— Task directions —
Report each line of the listing below that holds "means".

(Given records begins)

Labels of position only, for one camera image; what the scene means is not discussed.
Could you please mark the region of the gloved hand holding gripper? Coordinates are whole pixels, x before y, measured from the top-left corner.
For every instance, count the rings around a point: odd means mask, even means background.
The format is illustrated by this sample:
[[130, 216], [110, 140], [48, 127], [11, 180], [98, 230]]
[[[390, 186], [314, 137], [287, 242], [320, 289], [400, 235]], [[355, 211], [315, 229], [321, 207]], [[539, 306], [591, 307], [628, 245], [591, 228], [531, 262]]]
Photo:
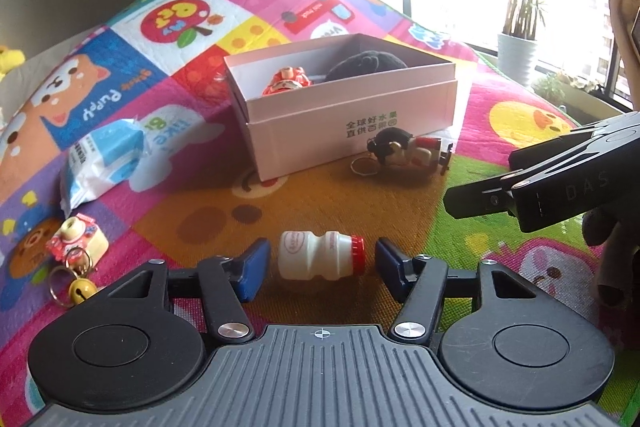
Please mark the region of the gloved hand holding gripper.
[[596, 295], [600, 324], [622, 349], [639, 349], [639, 190], [587, 211], [582, 237], [601, 247]]

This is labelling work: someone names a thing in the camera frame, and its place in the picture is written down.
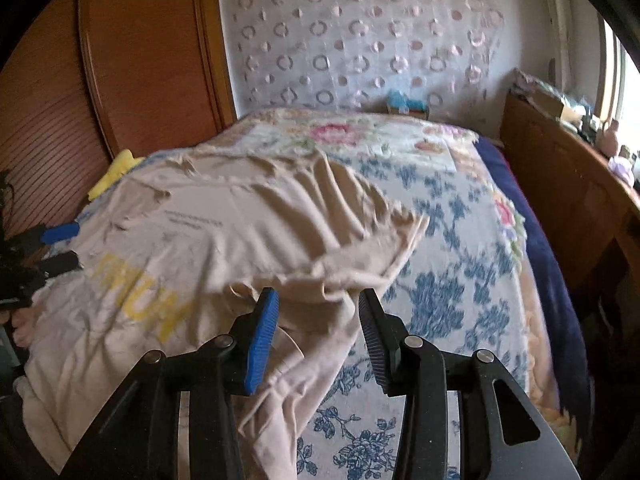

(Given records ends)

— Completed task —
Labels of position only, for one camera image; what the scene means is not discussed.
For every instance, count the rings around a point: odd means mask, even means background.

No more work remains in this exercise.